• REQUIRED ACTION
Print every entry again, precisely as written.

• DATA RECORDS

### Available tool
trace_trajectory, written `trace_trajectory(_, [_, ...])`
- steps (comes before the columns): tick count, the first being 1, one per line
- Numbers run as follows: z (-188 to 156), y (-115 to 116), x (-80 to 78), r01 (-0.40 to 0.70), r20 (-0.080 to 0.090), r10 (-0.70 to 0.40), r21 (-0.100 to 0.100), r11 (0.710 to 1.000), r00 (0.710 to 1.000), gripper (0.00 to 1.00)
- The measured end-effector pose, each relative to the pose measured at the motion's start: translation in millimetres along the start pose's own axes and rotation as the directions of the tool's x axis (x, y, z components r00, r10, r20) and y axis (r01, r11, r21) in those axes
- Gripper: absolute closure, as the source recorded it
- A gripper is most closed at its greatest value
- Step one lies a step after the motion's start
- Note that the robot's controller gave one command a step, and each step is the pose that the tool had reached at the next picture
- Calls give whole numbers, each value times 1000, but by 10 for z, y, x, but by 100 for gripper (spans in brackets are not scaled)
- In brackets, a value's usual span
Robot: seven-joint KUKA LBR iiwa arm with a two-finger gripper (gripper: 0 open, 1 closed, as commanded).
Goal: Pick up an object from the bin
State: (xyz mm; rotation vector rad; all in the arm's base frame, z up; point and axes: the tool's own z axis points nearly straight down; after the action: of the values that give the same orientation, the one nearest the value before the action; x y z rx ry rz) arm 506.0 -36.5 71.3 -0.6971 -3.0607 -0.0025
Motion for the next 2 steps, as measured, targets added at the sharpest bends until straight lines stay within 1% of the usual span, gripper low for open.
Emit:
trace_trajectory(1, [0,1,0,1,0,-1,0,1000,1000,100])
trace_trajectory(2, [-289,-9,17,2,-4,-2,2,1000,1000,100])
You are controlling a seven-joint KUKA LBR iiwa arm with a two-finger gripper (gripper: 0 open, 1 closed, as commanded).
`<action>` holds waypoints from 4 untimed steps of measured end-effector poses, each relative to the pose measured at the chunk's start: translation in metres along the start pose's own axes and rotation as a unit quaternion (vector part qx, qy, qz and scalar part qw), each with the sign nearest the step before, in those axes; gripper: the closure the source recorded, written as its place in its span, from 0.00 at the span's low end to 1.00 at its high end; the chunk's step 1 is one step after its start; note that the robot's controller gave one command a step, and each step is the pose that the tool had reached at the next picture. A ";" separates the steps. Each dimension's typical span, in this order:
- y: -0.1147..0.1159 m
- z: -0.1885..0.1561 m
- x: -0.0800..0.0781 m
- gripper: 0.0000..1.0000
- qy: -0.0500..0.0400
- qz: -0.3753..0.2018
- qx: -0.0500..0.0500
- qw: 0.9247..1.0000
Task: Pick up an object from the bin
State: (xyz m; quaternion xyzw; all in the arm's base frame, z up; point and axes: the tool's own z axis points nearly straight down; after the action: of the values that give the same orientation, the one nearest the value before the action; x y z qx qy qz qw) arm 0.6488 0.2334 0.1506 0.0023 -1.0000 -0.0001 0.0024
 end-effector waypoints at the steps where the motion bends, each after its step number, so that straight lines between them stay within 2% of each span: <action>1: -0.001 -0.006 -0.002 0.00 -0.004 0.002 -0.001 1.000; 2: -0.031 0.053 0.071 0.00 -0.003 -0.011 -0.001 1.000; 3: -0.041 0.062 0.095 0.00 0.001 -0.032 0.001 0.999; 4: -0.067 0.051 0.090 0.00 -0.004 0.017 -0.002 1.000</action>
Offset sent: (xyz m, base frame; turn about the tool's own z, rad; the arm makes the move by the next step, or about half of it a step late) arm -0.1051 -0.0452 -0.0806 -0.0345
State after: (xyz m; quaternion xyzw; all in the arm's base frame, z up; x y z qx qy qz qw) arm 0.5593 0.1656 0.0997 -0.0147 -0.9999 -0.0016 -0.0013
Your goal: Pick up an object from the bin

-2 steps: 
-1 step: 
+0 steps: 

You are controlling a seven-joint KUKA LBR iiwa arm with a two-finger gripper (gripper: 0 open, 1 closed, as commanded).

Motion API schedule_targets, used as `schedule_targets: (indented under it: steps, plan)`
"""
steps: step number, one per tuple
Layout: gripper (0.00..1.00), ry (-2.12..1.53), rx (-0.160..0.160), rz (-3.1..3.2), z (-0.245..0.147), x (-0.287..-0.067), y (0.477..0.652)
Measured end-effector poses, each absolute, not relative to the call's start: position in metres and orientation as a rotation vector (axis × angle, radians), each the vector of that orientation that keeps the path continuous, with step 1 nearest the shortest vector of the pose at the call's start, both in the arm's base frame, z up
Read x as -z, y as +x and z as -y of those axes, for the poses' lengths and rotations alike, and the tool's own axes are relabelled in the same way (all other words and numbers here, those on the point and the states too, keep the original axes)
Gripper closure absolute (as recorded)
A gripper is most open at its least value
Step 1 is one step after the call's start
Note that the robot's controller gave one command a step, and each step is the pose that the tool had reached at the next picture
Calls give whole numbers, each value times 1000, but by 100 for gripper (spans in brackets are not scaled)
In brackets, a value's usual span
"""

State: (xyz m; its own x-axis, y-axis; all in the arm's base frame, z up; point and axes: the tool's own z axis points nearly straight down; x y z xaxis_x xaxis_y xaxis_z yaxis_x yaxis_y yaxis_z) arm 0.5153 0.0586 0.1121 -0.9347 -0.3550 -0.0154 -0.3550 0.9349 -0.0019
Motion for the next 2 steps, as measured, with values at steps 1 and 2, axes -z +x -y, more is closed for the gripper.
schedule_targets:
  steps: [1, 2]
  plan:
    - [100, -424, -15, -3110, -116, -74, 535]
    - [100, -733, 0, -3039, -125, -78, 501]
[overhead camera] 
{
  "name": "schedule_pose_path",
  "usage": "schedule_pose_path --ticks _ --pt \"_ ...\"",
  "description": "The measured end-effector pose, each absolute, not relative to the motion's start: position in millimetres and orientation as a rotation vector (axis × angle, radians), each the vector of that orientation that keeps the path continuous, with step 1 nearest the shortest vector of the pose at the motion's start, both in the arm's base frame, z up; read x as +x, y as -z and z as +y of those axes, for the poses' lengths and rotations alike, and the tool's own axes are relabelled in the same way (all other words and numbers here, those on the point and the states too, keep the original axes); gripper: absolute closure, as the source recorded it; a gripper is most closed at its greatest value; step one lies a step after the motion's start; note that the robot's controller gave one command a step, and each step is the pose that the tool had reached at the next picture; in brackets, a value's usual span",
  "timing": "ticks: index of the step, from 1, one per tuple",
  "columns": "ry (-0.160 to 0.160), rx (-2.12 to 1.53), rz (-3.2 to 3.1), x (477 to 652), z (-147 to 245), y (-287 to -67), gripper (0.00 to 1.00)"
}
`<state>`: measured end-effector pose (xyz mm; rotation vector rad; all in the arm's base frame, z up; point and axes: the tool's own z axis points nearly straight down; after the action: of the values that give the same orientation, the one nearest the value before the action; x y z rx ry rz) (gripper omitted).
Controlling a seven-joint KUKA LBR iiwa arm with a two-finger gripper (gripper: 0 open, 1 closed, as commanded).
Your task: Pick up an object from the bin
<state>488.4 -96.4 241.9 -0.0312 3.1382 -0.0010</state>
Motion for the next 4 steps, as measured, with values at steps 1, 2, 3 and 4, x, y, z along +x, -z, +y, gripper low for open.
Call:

• EXPECTED OUTPUT
### Available tool
trace_trajectory, written `trace_trajectory(_, [_, ...])`
- steps (comes before the columns): tick count, the first being 1, one per line
- Numbers run as follows: z (-188 to 156), y (-115 to 116), x (-80 to 78), r01 (-0.40 to 0.70), r20 (-0.080 to 0.090), r10 (-0.70 to 0.40), r21 (-0.100 to 0.100), r11 (0.710 to 1.000), r00 (0.710 to 1.000), gripper (0.00 to 1.00)
- The measured end-effector pose, each relative to the pose measured at the motion's start: translation in millimetres along the start pose's own axes and rotation as the directions of the tool's x axis (x, y, z components r00, r10, r20) and y axis (r01, r11, r21) in those axes
- Gripper: absolute closure, as the source recorded it
- A gripper is most closed at its greatest value
- Step one lies a step after the motion's start
- Note that the robot's controller gave one command a step, and each step is the pose that the tool had reached at the next picture
- Calls give whole numbers, each value times 1000, but by 10 for z, y, x, but by 100 for gripper (spans in brackets are not scaled)
- In brackets, a value's usual span
Robot: seven-joint KUKA LBR iiwa arm with a two-finger gripper (gripper: 0 open, 1 closed, as commanded).
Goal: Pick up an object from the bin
State: (xyz mm; rotation vector rad; all in the arm's base frame, z up; point and axes: the tool's own z axis points nearly straight down; after the action: of the values that give the same orientation, the one nearest the value before the action; x y z rx ry rz) arm 506.0 -36.5 71.3 -0.6971 -3.0607 -0.0025
Motion for the next 2 steps, as measured, targets added at the sharpest bends until straight lines stay within 1% of the usual span, gripper low for open.
Emit:
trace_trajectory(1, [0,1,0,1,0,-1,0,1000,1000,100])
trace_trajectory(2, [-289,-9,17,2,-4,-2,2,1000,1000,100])
You are controlling a seven-joint KUKA LBR iiwa arm with a two-finger gripper (gripper: 0 open, 1 closed, as commanded).
`<action>` holds waypoints from 4 untimed steps of measured end-effector poses, each relative to the pose measured at the chunk's start: translation in metres along the start pose's own axes and rotation as a unit quaternion (vector part qx, qy, qz and scalar part qw), each with the sign nearest the step before, in those axes; gripper: the closure the source recorded, written as its place in its span, from 0.00 at the span's low end to 1.00 at its high end; the chunk's step 1 is one step after its start; note that the robot's controller gave one command a step, and each step is the pose that the tool had reached at the next picture. A ";" separates the steps. Each dimension's typical span, in this order:
- y: -0.1147..0.1159 m
- z: -0.1885..0.1561 m
- x: -0.0800..0.0781 m
- gripper: 0.0000..1.0000
- qy: -0.0500..0.0400
- qz: -0.3753..0.2018
- qx: -0.0500..0.0500
- qw: 0.9247..1.0000
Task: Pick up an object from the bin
State: (xyz m; quaternion xyzw; all in the arm's base frame, z up; point and axes: the tool's own z axis points nearly straight down; after the action: of the values that give the same orientation, the one nearest the value before the action; x y z qx qy qz qw) arm 0.6488 0.2334 0.1506 0.0023 -1.0000 -0.0001 0.0024
 end-effector waypoints at the steps where the motion bends, each after its step number, so that straight lines between them stay within 2% of each span: <action>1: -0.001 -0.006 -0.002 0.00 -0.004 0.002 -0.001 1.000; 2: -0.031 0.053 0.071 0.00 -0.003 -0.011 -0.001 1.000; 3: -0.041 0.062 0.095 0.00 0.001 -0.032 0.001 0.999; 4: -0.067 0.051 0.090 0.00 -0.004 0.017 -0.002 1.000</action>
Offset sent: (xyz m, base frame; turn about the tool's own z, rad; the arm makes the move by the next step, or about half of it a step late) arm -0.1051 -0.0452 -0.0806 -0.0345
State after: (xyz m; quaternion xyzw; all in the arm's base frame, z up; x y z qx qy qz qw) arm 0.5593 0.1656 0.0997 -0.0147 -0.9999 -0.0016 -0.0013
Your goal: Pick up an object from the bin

-2 steps: 
-1 step: 
+0 steps: 

You are controlling a seven-joint KUKA LBR iiwa arm with a two-finger gripper (gripper: 0 open, 1 closed, as commanded).

Motion API schedule_targets, used as `schedule_targets: (indented under it: steps, plan)`
"""
steps: step number, one per tuple
Layout: gripper (0.00..1.00), ry (-2.12..1.53), rx (-0.160..0.160), rz (-3.1..3.2), z (-0.245..0.147), x (-0.287..-0.067), y (0.477..0.652)
Measured end-effector poses, each absolute, not relative to the call's start: position in metres and orientation as a rotation vector (axis × angle, radians), each the vector of that orientation that keeps the path continuous, with step 1 nearest the shortest vector of the pose at the call's start, both in the arm's base frame, z up
Read x as -z, y as +x and z as -y of those axes, for the poses' lengths and rotations alike, and the tool's own axes are relabelled in the same way (all other words and numbers here, those on the point and the states too, keep the original axes)
Gripper closure absolute (as recorded)
A gripper is most open at its least value
Step 1 is one step after the call's start
Note that the robot's controller gave one command a step, and each step is the pose that the tool had reached at the next picture
Calls give whole numbers, each value times 1000, but by 100 for gripper (spans in brackets are not scaled)
In brackets, a value's usual span
"""

State: (xyz m; its own x-axis, y-axis; all in the arm's base frame, z up; point and axes: the tool's own z axis points nearly straight down; x y z xaxis_x xaxis_y xaxis_z yaxis_x yaxis_y yaxis_z) arm 0.5153 0.0586 0.1121 -0.9347 -0.3550 -0.0154 -0.3550 0.9349 -0.0019
Motion for the next 2 steps, as measured, with values at steps 1 and 2, axes -z +x -y, more is closed for the gripper.
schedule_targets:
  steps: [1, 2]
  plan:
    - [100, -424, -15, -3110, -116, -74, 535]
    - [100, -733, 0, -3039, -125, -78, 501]
[overhead camera] 
{
  "name": "schedule_pose_path",
  "usage": "schedule_pose_path --ticks _ --pt \"_ ...\"",
  "description": "The measured end-effector pose, each absolute, not relative to the motion's start: position in millimetres and orientation as a rotation vector (axis × angle, radians), each the vector of that orientation that keeps the path continuous, with step 1 nearest the shortest vector of the pose at the motion's start, both in the arm's base frame, z up; read x as +x, y as -z and z as +y of those axes, for the poses' lengths and rotations alike, and the tool's own axes are relabelled in the same way (all other words and numbers here, those on the point and the states too, keep the original axes); gripper: absolute closure, as the source recorded it; a gripper is most closed at its greatest value; step one lies a step after the motion's start; note that the robot's controller gave one command a step, and each step is the pose that the tool had reached at the next picture; in brackets, a value's usual span",
  "timing": "ticks: index of the step, from 1, one per tuple",
  "columns": "ry (-0.160 to 0.160), rx (-2.12 to 1.53), rz (-3.2 to 3.1), x (477 to 652), z (-147 to 245), y (-287 to -67), gripper (0.00 to 1.00)"
}
`<state>`: measured end-effector pose (xyz mm; rotation vector rad; all in the arm's base frame, z up; point and axes: the tool's own z axis points nearly straight down; after the action: of the values that give the same orientation, the one nearest the value before the action; x y z rx ry rz) (gripper omitted).
Controlling a seven-joint KUKA LBR iiwa arm with a two-finger gripper (gripper: 0 open, 1 closed, as commanded).
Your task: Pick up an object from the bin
<state>488.4 -96.4 241.9 -0.0312 3.1382 -0.0010</state>
Motion for the next 4 steps, as measured, with values at steps 1, 2, 3 and 4, x, y, z along +x, -z, +y, gripper low for open.
Call:

The answer requires no additions.